§ ASSIGNED TASK
Data follows below. Repeat exactly the lines between the line holding "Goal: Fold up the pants" and the line holding "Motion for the", inclusive, and nothing more; drop pictures.

*** Opening of SOURCE MATERIAL ***

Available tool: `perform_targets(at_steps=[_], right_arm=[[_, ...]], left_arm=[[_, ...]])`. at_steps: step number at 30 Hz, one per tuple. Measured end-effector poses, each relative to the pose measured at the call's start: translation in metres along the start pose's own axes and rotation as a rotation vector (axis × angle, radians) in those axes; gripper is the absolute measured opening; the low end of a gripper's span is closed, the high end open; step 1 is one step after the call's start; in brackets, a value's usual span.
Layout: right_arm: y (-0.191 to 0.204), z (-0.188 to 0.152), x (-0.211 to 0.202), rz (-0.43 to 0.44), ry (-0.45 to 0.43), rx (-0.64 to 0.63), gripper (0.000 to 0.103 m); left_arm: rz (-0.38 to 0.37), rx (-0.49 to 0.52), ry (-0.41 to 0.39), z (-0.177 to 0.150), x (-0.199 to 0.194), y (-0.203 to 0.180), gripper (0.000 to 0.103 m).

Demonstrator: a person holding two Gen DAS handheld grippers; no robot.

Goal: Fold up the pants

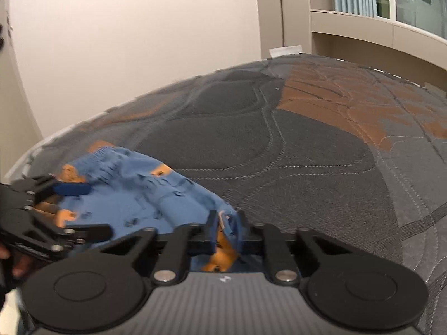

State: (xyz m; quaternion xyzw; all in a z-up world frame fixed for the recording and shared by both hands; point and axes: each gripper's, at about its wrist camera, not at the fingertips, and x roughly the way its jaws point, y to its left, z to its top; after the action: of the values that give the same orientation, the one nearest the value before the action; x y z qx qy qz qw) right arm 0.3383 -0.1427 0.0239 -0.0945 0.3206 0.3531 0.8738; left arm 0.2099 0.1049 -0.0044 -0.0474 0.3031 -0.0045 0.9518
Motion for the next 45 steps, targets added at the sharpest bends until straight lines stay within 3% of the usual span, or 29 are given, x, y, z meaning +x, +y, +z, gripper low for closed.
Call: perform_targets(at_steps=[5, 9, 11, 13, 19, 21, 24, 27, 32, 36, 41, 45], right_arm=[[-0.005, 0.004, 0.001, -0.121, -0.078, 0.009, 0.008], [-0.006, 0.003, 0.017, -0.165, -0.051, -0.024, 0.009], [-0.003, 0.000, 0.024, -0.202, -0.024, -0.053, 0.021], [-0.002, -0.006, 0.016, -0.231, -0.038, -0.043, 0.056], [0.033, -0.038, -0.035, -0.236, -0.112, -0.099, 0.098], [0.049, -0.057, -0.042, -0.243, -0.095, -0.140, 0.099], [0.073, -0.092, -0.049, -0.329, -0.042, -0.227, 0.100], [0.087, -0.121, -0.070, -0.412, -0.079, -0.231, 0.103], [0.075, -0.156, -0.112, -0.414, -0.084, -0.045, 0.103], [0.051, -0.186, -0.150, -0.503, -0.111, 0.059, 0.103], [0.026, -0.215, -0.185, -0.615, -0.198, 0.178, 0.103], [0.004, -0.240, -0.213, -0.689, -0.230, 0.270, 0.103]], left_arm=[[0.006, 0.007, 0.003, -0.001, 0.000, -0.001, 0.102], [0.007, 0.009, 0.004, -0.001, 0.001, -0.001, 0.102], [0.008, 0.009, 0.005, 0.000, 0.000, -0.001, 0.103], [0.007, 0.009, 0.005, 0.000, 0.000, -0.001, 0.102], [0.010, 0.013, 0.002, 0.000, -0.001, -0.003, 0.102], [0.014, 0.010, -0.007, -0.001, -0.004, -0.004, 0.102], [0.040, 0.019, -0.016, -0.008, -0.014, -0.011, 0.102], [0.071, 0.067, -0.005, -0.019, -0.025, -0.025, 0.103], [0.097, 0.040, -0.010, -0.028, -0.045, -0.029, 0.102], [0.099, 0.027, -0.018, -0.030, -0.058, -0.045, 0.102], [0.042, 0.083, -0.055, -0.021, -0.058, -0.100, 0.102], [-0.023, 0.193, -0.047, -0.018, -0.041, -0.161, 0.102]])
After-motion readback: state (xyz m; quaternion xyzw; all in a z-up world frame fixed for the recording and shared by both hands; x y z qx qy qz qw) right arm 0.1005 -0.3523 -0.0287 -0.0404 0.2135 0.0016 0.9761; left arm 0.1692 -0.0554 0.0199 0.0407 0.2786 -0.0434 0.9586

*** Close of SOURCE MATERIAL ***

§ RESPONSE TO THE EXERCISE
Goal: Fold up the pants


State: (xyz m; quaternion xyzw; all in a z-up world frame fixed for the recording and shared by both hands; point and axes: each gripper's, at about its wrist camera, not at the fingertips, and x roughly the way its jaws point, y to its left, z to its top; after the action: of the values that give the same orientation, the one nearest the value before the action; x y z qx qy qz qw) right arm 0.3383 -0.1427 0.0239 -0.0945 0.3206 0.3531 0.8738; left arm 0.2099 0.1049 -0.0044 -0.0474 0.3031 -0.0045 0.9518
Motion for the next 45 steps, targets added at the sharpest bends until straight lines stay within 3% of the usual span, or 29 are given, x, y, z meaning +x, +y, +z, gripper low for closed.

Nothing further is needed for the answer.